Using a foam roller activates the process of self-myofascial release (SMR), which is to compress and release muscle fibers and fascia which may have become bundled or tight within the muscle.
“Applying the pressure with a rollers helps flatten bundled fibers and promote increased flexibility, as well as reduce post-exercise muscle soreness,” explained Carroll.
There are several types you can use, according to Carroll: “Normal rollers are just a standard tube covered in foam which you will roll your muscles over to apply pressure and warm the tissue.”
For someone looking for a deeper muscle release, Carroll has recommended going with a spiked or stiff roller: “There are spiked rollers which have points to penetrate the muscle deeper, and stiff rollers without any foam, such a tube of PVC pipe, which can offer a more intense massage than the standard roller.”
Vibrating models are also a popular option.”Vibrating models can further increase the effectiveness of a roller by increasing blood flow and building heat within the tissue,” explained Carroll. “It’s like adding a massage gun into the process of rolling!”
“They are a great tool to prepare the muscles for weightlifting, stretching, or athletics. Pressure delivered from the roller generates heat and blood flow within the muscle and releases stiff fibers which prepares the body to move and the muscle to activate comfortably,” said Carroll. He added that rolling can also temporarily increase flexibility, which is a great way to prep for stretching or a yoga class.
“You can generally use a foam roller anywhere on the body, however the most common and effective muscle group would be the legs,” said Carroll. He emphasized that the legs are a huge muscle group and the roller is effective at hitting the glutes, hamstrings, quads, and claves.

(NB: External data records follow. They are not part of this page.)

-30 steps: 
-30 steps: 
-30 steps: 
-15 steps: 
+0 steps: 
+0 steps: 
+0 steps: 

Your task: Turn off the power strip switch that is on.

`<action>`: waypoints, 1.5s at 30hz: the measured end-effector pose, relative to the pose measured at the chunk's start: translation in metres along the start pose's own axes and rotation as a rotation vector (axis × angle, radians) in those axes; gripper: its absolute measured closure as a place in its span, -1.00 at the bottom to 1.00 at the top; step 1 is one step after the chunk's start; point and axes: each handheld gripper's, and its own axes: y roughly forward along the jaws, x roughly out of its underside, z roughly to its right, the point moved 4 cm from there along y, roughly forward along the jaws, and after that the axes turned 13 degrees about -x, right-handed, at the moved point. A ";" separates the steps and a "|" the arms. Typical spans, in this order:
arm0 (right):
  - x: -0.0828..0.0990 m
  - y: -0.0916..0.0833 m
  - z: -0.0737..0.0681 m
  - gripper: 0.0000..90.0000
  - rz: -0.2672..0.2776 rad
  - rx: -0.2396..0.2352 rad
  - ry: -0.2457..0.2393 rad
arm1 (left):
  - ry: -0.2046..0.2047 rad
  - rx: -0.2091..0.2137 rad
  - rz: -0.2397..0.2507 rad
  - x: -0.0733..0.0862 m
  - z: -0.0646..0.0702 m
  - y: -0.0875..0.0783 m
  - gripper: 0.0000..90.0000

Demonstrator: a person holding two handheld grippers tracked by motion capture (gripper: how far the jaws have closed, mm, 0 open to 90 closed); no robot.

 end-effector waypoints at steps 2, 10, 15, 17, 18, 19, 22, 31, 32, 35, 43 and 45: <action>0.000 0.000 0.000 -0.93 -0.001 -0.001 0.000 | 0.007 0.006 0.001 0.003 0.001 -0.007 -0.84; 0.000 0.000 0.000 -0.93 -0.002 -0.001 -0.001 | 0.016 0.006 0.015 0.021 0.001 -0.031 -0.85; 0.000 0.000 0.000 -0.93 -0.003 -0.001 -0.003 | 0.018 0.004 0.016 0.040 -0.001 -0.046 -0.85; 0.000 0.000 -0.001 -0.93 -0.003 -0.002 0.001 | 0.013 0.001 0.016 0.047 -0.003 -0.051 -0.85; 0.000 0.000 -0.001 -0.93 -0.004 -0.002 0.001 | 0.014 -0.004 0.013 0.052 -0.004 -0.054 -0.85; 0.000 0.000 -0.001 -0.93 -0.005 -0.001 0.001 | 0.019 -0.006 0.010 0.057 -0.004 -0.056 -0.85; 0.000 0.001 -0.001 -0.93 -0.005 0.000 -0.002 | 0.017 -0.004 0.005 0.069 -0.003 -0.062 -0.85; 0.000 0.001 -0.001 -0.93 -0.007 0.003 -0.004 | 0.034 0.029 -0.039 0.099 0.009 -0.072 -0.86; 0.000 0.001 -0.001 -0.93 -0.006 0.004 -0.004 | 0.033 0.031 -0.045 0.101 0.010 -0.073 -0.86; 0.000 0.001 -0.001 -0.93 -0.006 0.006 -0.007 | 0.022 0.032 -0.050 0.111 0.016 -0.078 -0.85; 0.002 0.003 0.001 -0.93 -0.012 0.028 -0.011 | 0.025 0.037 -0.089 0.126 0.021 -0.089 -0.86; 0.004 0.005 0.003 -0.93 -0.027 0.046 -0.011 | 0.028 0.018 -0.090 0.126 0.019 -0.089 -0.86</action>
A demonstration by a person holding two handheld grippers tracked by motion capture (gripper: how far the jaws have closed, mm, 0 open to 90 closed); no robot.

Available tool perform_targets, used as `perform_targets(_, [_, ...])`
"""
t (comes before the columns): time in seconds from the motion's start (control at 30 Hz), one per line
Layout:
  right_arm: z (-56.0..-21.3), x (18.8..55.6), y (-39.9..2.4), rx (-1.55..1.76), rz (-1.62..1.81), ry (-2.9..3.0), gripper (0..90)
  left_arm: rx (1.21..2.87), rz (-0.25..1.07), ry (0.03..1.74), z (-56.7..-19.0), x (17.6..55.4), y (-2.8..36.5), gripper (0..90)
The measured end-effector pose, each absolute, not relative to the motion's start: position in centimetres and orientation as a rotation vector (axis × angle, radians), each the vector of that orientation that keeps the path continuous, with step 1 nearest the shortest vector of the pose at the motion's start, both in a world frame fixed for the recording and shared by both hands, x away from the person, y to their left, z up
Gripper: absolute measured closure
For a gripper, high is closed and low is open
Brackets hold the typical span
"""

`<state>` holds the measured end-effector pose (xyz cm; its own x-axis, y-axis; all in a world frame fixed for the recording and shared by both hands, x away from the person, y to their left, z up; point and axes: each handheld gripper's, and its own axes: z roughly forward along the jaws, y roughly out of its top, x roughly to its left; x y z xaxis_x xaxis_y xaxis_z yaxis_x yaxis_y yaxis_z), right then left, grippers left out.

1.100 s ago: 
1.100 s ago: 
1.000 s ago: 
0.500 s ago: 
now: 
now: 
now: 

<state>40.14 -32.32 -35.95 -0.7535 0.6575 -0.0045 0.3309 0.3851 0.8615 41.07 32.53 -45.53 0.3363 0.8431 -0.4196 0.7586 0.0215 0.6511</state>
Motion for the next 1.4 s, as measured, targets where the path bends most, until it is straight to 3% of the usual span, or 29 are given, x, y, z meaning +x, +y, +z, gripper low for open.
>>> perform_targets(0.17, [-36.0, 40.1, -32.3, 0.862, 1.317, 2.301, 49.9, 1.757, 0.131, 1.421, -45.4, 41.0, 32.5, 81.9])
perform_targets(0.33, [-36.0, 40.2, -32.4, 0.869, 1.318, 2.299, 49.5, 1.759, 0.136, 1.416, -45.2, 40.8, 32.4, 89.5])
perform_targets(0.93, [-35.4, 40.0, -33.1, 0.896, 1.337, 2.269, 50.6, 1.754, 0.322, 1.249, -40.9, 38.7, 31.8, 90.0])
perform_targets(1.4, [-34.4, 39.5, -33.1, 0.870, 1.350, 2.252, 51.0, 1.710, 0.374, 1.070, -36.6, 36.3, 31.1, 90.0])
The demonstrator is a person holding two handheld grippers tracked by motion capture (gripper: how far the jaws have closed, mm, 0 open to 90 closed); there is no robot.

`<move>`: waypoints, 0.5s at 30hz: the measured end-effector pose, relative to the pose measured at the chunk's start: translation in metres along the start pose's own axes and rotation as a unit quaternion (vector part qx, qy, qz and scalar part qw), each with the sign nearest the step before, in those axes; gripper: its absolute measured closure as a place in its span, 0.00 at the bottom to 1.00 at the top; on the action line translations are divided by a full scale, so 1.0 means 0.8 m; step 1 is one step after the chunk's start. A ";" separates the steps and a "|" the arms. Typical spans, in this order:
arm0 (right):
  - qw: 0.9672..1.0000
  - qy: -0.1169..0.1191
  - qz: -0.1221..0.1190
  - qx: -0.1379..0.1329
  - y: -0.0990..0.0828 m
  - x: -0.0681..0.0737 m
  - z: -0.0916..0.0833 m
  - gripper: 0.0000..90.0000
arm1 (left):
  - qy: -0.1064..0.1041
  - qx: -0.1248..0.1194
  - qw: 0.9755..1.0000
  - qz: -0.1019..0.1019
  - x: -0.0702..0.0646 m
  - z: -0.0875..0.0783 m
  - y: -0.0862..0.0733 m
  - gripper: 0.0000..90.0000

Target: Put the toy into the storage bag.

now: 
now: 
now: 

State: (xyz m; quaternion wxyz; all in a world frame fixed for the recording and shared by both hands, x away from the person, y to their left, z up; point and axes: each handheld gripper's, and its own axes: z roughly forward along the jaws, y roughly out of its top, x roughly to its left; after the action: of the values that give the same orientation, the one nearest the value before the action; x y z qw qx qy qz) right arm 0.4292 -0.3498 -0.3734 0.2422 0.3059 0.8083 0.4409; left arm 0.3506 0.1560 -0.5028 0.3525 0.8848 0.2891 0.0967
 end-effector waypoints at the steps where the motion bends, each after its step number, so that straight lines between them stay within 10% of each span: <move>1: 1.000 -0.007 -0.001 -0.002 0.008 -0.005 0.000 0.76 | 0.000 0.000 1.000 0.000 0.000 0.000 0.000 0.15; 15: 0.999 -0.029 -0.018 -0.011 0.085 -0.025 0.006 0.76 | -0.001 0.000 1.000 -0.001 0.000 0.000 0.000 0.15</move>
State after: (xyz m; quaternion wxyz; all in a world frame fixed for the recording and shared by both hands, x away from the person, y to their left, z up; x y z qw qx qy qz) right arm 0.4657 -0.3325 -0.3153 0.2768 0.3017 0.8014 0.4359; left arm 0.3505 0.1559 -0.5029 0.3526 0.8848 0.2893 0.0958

“You can still use the roller elsewhere of course, particularly I also like to hit my upper back, real delts, traps, lats,” noted Carroll. “I would be very cautious about rolling the lower back if you aren’t familiar with how to target it safely without applying too much tension on the spine.”
Caroll has stressed that a roller should never be used over joints or on top of bones: “This can be very painful and also place you at a high risk of injury. Rollers are meant for soft tissue and muscles. When rolling a muscle you should also be relaxed, don’t flex or tense the muscle being worked, proceed slowly and methodically.”
Caroll has recommended spending about a minute per muscle, “anything longer is unnecessary. Assuming you want to roll out your whole body it shouldn’t take you longer than five minutes.”
If using a roller to exercise, Carrol suggested starting at the beginning of a workout. “There are several ways you can use a roller for non-SMR purposes, such as a ‘thread the needle’ adductor stretch, or a thoracic spine extension to mobilize the upper back, especially after a long day at the desk.”